Luv2dance Posted April 12, 2010 Posted April 12, 2010 I wonder how many of you that had parents that stayed for the kids and you wish they did not would've liked the life you had if they divorced. Shuffled between homes, reduced cash to live on, no guarantee your parents would've been happy etc... Studies show that the only kids that benefit from divorce are those where the marriage is high conflict. If it is a low conflict marriage the kids are better of mentally and financially if the parents figure out a way to co-exist until the kids are out of the home. Kids do not volunteer to be in the marriage they are brought conscripted in. So too bad if you have to suck it up and stay while being unhappy, you owe it to the children since you brought them in. Why should the children have less of a life because their parents suck as a couple? I am personally someone from a family where my parents stayed for the kids and I am glad they did. They eventually divorced when my sister and I were older and could deal with it better. I too am staying married for the same reason. Sure could I leave and find someone yes but at what cost to my child's life? Please do not give me the BS of kids will adapt, they are given no choice and therefor have too. I know kids that have adapted fine and others that have not, but studies and personal experience tell me that the ones from a whole home (low conflict) are better off. I too have talked to a few adults who's parents waited til they were older to divorce and they felt bad knowing in hind-sight that the parents had lived those years unhappy just for the kids. I guess my question would be at what point is "old enough" to handle it? I heard or read something somewhere that said...Would you tell your children to stay in a situation like you are in knowing how they are feeling? I guess it really depends on the couple and how they choose to deal with the arrangement in the household. pkn is this a mutual "staying for the kids"??

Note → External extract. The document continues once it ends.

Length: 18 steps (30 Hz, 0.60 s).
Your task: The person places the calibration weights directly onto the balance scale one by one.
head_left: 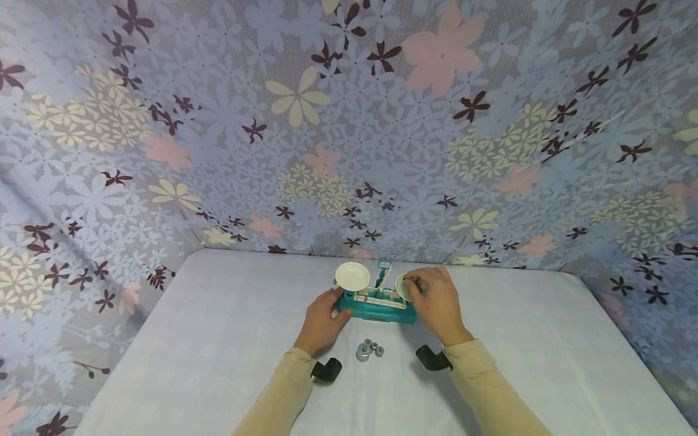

aerogurl87 Posted April 12, 2010 Posted April 12, 2010 When I first met my best friend back in 7th grade, her parents were separated and getting ready to divorce. When their divorce became final she was much happier than when I had first met her. When I asked her why, she said living with her parents being together was like hell. She now has trust issues and doesn't make friends easy. Staying together for the kids is the worse idea ever. My parents argued all the time in front of me when I was younger and that screwed up the way I communicated with others for a few years. And they loved each other. Just think how having your kids view the shell of a marriage while growing up will impact how they think relationships are supposed to be when they grow up.